[Start of section]

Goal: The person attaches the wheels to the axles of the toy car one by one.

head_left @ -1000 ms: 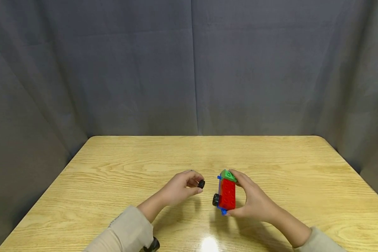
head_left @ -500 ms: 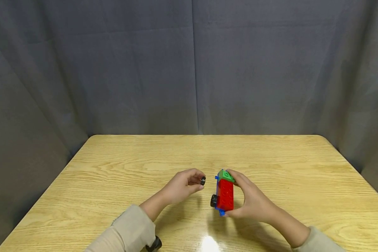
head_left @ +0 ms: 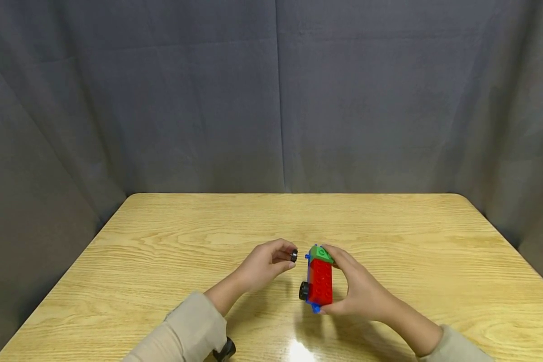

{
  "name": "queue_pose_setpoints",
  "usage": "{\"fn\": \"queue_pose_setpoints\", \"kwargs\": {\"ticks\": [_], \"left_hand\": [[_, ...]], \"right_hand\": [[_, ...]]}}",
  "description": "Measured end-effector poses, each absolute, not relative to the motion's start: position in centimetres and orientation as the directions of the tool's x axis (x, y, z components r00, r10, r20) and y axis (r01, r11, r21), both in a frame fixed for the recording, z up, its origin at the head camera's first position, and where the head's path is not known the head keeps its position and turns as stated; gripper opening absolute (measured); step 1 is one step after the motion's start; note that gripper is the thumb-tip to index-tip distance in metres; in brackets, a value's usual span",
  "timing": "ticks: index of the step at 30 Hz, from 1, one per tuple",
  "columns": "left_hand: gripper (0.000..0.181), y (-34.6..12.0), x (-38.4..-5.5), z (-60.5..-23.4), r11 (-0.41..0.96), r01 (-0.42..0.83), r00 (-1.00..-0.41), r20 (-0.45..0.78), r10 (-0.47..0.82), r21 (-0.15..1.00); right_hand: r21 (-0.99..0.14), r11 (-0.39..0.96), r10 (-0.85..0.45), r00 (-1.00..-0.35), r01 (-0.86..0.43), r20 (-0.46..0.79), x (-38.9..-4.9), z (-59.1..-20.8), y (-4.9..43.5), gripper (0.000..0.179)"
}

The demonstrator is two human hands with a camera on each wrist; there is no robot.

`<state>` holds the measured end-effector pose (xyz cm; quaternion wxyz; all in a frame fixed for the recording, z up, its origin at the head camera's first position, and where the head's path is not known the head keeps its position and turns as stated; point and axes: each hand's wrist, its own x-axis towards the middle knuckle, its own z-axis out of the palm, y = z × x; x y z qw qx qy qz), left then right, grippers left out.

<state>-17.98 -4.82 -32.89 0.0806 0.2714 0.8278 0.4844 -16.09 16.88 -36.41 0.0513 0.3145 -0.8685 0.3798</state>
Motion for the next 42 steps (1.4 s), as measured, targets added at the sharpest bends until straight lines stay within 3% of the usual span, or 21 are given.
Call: {"fn": "queue_pose_setpoints", "kwargs": {"ticks": [16, 32, 42], "left_hand": [[0.025, -4.4, -20.5, -36.3, 0.335, 0.367, -0.835, 0.148, 0.531, 0.868], [0.026, -4.1, -20.3, -36.3, 0.326, 0.358, -0.836, 0.144, 0.530, 0.875], [0.024, -4.2, -20.2, -36.5, 0.342, 0.357, -0.839, 0.137, 0.526, 0.869]], "right_hand": [[-0.627, 0.497, -0.529, -0.782, -0.599, 0.328, -16.1, -36.3, 16.7, 0.098], [-0.656, 0.507, -0.509, -0.808, -0.559, 0.295, -16.1, -36.8, 16.5, 0.100], [-0.634, 0.499, -0.535, -0.786, -0.591, 0.311, -16.0, -36.8, 16.4, 0.098]]}}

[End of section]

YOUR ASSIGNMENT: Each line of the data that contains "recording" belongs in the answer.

ANSWER:
  "description": "Measured end-effector poses, each absolute, not relative to the motion's start: position in centimetres and orientation as the directions of the tool's x axis (x, y, z components r00, r10, r20) and y axis (r01, r11, r21), both in a frame fixed for the recording, z up, its origin at the head camera's first position, and where the head's path is not known the head keeps its position and turns as stated; gripper opening absolute (measured); step 1 is one step after the motion's start; note that gripper is the thumb-tip to index-tip distance in metres; in brackets, a value's usual span",
`<state>` holds the measured end-effector pose (xyz cm; quaternion wxyz; all in a frame fixed for the recording, z up, its origin at the head camera's first position, and where the head's path is not known the head keeps its position and turns as stated; point and axes: each hand's wrist, its own x-axis towards the middle knuckle, its own z-axis out of the palm, y = z × x; x y z qw qx qy qz), left then right, grippers left out.

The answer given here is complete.